EXERCISE DETAILS
Report each line of the data that includes the word "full".

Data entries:
# # # # # # #
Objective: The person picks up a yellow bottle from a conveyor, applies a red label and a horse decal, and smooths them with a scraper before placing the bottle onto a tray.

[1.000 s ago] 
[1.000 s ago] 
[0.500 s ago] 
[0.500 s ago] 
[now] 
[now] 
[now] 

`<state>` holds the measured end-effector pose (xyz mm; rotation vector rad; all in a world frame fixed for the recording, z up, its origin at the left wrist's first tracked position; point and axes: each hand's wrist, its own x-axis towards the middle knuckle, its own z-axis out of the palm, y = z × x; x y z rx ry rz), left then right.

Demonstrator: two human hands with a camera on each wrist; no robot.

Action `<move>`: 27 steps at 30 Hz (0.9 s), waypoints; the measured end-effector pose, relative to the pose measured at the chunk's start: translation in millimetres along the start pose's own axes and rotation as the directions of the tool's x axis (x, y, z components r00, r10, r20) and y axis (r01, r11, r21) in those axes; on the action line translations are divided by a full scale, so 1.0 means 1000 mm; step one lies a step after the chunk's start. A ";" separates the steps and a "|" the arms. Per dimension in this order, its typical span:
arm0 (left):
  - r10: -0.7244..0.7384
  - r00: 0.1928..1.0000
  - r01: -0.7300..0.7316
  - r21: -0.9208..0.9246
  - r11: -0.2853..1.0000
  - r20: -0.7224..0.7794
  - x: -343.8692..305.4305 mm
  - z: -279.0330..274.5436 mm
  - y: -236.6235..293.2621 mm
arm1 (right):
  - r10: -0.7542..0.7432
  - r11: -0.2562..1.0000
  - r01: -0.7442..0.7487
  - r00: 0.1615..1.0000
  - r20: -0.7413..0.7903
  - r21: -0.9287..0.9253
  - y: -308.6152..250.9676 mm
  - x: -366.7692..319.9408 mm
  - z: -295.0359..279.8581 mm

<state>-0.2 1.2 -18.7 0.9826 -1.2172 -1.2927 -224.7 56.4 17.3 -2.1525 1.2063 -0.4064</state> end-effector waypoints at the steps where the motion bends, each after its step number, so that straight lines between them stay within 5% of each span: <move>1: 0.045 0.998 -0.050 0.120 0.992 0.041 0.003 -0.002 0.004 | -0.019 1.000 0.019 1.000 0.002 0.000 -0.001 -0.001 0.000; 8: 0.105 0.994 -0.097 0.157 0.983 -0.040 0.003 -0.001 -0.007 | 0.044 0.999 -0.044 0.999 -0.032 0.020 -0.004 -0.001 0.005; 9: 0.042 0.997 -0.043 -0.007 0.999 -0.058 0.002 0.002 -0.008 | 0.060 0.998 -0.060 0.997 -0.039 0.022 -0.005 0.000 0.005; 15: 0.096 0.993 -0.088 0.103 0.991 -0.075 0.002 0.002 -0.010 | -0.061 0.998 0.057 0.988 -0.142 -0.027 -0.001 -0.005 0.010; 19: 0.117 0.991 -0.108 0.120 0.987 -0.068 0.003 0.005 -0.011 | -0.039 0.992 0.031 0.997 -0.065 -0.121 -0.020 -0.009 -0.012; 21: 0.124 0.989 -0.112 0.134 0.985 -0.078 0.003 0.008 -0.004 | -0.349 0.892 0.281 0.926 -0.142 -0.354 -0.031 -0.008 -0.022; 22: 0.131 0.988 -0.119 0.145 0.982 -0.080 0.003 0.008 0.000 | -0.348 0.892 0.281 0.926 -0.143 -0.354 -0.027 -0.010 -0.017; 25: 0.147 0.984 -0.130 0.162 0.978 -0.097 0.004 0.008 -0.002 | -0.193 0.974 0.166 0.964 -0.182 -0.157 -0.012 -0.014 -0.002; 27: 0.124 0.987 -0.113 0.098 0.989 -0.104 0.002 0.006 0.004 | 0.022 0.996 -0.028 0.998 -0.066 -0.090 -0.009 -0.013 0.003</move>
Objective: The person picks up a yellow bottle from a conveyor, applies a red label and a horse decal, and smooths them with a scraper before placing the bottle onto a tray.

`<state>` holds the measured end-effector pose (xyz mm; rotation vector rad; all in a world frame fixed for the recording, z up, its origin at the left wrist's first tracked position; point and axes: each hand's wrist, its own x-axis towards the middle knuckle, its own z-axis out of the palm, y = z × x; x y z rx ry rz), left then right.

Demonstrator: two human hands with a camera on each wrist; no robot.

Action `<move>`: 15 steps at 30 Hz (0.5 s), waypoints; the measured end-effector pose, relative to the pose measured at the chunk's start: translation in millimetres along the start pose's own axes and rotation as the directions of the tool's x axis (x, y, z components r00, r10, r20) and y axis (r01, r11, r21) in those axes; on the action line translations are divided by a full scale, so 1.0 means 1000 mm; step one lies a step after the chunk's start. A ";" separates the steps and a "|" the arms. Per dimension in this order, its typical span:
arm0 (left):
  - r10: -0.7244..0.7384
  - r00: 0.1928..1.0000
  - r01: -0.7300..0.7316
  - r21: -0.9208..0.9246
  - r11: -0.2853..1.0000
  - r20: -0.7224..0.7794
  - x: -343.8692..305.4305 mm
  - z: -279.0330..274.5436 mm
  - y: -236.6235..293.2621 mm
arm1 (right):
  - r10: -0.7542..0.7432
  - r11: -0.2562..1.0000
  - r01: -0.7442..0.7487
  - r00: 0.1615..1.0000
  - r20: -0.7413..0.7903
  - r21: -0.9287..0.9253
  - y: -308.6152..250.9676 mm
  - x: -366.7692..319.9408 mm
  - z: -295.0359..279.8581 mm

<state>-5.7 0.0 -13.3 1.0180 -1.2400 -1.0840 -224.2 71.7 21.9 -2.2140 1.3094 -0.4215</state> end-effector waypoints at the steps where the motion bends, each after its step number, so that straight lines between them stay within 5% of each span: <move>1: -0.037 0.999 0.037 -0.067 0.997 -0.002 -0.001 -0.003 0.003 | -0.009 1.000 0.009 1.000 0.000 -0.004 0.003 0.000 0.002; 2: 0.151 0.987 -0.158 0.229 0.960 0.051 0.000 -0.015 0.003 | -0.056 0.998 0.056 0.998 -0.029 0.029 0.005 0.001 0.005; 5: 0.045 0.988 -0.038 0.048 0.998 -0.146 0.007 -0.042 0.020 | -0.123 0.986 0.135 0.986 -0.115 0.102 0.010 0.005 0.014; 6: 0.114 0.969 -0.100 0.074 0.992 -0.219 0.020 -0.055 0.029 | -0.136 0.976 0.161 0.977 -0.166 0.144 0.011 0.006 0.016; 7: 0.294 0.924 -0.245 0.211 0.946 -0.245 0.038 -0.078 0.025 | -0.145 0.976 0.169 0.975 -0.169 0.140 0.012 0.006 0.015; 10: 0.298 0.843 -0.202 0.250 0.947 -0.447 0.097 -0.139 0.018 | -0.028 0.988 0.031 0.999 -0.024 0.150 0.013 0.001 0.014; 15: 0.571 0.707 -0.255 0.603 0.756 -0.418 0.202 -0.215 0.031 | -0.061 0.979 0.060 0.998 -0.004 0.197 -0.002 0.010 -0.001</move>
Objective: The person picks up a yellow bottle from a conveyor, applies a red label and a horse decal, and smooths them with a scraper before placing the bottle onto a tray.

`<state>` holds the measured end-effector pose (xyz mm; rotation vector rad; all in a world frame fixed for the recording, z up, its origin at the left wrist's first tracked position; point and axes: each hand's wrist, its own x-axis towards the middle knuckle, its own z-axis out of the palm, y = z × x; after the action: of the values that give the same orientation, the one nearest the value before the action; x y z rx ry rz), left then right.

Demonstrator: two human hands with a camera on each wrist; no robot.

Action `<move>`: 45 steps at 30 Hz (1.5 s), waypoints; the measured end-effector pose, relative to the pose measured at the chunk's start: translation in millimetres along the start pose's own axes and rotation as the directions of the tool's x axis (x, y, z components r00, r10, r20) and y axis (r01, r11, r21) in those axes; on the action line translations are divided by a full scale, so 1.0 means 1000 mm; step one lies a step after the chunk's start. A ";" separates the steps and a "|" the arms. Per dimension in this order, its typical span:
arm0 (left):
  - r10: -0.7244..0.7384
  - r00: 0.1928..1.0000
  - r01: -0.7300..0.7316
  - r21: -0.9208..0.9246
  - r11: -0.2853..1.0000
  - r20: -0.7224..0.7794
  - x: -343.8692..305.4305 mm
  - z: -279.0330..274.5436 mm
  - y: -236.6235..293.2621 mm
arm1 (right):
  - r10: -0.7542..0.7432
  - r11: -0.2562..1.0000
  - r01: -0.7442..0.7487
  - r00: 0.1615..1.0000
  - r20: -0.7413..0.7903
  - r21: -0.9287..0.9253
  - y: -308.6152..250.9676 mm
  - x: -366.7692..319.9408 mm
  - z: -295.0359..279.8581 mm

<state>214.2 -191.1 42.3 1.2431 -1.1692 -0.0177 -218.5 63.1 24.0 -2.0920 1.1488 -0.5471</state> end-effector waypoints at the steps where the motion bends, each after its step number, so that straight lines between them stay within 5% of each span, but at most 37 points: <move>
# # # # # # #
ANSWER TO THE EXERCISE
Action `<move>`: 27 steps at 30 Hz (0.9 s), waypoints; the measured end-effector pose, relative to the pose measured at the chunk's start: translation in millimetres along the start pose's own axes and rotation as the directions of the tool's x axis (x, y, z components r00, r10, r20) and y axis (r01, r11, r21) in those axes; on the action line translations are divided by a full scale, so 1.0 means 1000 mm; step one lies a step after the chunk's start. A ";" separates the steps and a "|" the arms. Per dimension in this order, its typical span:
Action `<move>`: 15 steps at 30 Hz (0.5 s), waypoints; the measured end-effector pose, relative to the pose measured at the chunk's start: translation in millimetres along the start pose's own axes and rotation as the directions of the tool's x axis (x, y, z components r00, r10, r20) and y axis (r01, r11, r21) in those axes; on the action line translations are divided by a full scale, so 1.0 means 1000 mm; step one lies a step after the chunk's start. A ";" separates the steps and a "|" the arms. Per dimension in this order, its typical span:
Action `<move>`: 45 steps at 30 Hz (1.5 s), waypoints; the measured end-effector pose, relative to the pose measured at the chunk's start: translation in millimetres along the start pose's own axes and rotation as the directions of the tool's x axis (x, y, z components r00, r10, r20) and y axis (r01, r11, r21) in those axes; on the action line translations are divided by a full scale, so 1.0 means 1000 mm; step one lies a step after the chunk's start. A ";" separates the steps and a "|" the arms. Per dimension in this order, its typical span:

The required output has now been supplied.